[Start of section]

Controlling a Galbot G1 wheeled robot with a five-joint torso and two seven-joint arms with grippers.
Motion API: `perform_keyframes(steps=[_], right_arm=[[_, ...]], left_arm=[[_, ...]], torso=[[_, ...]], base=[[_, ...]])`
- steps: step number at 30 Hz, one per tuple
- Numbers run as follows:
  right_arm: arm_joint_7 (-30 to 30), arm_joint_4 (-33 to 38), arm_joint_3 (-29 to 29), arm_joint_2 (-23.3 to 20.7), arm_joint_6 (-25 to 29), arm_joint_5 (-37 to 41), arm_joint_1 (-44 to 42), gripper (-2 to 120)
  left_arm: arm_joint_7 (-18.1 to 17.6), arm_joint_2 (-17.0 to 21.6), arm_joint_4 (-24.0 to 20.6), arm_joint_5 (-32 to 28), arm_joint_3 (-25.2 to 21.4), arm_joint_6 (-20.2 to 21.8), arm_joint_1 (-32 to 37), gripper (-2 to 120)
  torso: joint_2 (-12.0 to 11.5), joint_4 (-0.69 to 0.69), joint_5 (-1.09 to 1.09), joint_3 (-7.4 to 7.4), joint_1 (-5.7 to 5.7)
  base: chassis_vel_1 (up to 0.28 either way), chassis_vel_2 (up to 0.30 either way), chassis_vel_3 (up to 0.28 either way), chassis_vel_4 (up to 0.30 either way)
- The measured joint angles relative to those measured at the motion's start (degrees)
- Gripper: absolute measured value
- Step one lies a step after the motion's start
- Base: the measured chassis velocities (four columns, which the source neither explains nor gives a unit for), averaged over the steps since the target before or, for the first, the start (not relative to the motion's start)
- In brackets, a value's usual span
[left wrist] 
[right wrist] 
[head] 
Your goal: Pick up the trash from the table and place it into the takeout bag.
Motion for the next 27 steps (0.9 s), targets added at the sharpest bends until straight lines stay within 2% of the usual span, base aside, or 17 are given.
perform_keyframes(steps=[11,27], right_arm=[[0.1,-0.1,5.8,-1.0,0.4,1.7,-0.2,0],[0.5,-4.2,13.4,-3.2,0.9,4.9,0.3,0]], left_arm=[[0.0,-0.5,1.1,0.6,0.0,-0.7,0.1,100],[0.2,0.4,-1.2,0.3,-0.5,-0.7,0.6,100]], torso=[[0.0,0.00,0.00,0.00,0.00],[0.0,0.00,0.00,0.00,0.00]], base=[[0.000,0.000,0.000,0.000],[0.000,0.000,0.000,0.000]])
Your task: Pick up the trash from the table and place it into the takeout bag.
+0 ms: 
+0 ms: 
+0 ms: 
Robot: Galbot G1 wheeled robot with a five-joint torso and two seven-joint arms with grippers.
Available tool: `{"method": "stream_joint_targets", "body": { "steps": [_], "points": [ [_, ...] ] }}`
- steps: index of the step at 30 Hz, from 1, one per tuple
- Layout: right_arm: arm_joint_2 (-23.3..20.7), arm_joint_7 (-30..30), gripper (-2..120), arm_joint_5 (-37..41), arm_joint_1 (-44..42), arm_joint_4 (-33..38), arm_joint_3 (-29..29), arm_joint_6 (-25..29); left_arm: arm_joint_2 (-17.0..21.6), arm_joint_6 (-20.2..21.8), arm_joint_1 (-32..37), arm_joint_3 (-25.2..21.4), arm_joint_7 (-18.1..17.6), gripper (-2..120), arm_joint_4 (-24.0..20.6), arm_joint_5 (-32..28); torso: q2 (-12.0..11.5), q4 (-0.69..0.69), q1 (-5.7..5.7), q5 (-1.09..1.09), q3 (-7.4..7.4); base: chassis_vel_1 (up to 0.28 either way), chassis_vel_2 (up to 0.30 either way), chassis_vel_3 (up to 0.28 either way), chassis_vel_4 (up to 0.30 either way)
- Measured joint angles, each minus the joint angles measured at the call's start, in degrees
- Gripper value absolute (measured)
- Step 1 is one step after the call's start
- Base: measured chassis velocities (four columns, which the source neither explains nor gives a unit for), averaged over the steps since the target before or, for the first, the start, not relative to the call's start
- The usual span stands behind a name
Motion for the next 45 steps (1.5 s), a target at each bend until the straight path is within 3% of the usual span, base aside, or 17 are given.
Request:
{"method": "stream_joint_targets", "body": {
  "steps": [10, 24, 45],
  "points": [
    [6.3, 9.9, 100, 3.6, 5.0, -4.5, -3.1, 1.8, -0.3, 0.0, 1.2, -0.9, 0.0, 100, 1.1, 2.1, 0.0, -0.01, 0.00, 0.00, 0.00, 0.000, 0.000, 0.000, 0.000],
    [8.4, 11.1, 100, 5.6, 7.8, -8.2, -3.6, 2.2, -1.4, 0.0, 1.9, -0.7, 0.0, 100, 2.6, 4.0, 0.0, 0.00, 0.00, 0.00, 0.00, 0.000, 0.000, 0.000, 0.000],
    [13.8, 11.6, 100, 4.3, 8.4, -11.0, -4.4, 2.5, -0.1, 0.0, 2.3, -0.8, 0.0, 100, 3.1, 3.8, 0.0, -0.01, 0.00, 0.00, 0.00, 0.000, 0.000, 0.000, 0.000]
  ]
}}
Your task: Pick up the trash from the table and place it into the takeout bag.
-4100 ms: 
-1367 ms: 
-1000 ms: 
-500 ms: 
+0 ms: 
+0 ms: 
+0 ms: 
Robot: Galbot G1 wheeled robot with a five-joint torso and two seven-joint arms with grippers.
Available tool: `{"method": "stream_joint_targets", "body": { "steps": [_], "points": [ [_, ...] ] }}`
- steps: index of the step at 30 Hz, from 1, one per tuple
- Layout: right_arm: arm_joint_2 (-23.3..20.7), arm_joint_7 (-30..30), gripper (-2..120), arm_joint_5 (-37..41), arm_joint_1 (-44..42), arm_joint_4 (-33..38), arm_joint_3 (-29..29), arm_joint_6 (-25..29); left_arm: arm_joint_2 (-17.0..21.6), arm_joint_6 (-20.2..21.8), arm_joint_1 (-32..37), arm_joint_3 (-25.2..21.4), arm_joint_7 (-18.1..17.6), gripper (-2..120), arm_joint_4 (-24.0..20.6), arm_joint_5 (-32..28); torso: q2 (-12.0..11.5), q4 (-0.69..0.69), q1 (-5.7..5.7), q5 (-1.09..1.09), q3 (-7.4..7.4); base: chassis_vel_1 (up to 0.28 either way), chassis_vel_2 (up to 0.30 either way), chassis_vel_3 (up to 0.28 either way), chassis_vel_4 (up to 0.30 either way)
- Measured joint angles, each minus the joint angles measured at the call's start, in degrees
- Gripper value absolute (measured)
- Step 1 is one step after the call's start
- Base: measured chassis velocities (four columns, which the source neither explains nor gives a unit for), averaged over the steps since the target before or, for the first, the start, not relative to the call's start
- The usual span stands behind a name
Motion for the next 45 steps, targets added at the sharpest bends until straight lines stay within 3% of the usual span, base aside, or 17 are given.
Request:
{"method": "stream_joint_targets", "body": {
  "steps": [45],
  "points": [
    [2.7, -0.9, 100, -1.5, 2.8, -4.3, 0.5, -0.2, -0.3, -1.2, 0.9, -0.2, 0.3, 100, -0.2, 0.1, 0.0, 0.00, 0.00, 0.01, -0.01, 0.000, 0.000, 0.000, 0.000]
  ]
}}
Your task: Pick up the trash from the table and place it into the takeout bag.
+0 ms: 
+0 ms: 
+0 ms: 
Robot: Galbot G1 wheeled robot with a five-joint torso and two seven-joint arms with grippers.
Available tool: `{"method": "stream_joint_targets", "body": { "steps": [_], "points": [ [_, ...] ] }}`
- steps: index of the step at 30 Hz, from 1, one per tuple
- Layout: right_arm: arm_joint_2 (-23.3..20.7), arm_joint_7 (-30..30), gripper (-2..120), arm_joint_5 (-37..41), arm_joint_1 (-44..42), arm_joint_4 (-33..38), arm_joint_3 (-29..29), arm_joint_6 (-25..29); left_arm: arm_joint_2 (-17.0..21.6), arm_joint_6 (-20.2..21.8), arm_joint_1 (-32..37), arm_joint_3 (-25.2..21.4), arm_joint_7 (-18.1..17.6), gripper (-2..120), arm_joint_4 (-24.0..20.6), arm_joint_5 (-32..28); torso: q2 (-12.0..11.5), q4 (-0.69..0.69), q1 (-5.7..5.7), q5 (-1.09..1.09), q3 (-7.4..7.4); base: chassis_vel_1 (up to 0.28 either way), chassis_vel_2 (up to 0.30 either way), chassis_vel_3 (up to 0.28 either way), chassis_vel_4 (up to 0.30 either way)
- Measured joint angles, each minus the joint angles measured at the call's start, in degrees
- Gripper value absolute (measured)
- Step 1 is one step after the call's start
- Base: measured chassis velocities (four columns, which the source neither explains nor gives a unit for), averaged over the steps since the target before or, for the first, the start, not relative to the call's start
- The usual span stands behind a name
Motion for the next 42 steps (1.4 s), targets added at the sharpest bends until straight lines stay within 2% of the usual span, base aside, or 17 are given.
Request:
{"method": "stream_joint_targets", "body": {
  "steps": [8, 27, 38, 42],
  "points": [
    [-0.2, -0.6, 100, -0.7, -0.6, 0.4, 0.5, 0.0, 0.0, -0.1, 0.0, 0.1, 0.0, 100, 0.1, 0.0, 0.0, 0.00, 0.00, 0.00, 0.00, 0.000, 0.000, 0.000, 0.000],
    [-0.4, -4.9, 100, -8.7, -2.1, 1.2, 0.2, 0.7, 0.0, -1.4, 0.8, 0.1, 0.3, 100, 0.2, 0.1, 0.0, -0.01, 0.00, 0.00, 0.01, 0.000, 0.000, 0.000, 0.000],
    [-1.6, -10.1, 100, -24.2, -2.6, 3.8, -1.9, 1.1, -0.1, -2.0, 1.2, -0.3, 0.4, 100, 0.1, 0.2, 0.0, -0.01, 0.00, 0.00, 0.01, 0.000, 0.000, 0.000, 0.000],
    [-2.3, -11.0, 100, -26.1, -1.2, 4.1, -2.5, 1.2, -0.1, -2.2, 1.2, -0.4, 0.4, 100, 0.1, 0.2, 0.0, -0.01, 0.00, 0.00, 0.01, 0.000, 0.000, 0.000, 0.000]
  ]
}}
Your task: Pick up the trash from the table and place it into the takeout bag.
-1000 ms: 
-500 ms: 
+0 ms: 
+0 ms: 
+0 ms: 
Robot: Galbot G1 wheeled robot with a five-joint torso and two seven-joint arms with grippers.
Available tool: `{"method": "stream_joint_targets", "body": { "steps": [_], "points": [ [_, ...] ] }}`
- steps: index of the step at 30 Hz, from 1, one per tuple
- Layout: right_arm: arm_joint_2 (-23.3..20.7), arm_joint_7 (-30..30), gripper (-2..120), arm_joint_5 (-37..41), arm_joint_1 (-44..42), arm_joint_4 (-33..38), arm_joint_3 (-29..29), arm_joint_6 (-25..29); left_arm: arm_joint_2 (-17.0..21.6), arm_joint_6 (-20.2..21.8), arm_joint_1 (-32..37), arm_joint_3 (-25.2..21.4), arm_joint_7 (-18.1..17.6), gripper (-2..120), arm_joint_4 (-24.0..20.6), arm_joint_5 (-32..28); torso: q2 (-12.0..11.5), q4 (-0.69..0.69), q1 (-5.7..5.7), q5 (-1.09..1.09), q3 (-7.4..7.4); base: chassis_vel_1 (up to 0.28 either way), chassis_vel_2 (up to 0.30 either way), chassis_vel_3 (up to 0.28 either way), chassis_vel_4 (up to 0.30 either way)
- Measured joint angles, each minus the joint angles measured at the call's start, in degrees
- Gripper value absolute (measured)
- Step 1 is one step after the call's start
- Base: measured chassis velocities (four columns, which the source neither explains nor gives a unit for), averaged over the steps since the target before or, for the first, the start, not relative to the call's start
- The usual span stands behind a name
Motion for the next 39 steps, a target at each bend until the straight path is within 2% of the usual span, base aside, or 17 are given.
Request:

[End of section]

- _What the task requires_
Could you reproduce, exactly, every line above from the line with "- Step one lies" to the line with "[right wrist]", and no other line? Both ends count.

- _Answer to this problem_
- Step one lies a step after the motion's start
- Base: the measured chassis velocities (four columns, which the source neither explains nor gives a unit for), averaged over the steps since the target before or, for the first, the start (not relative to the motion's start)
- In brackets, a value's usual span
[left wrist] 
[right wrist] 

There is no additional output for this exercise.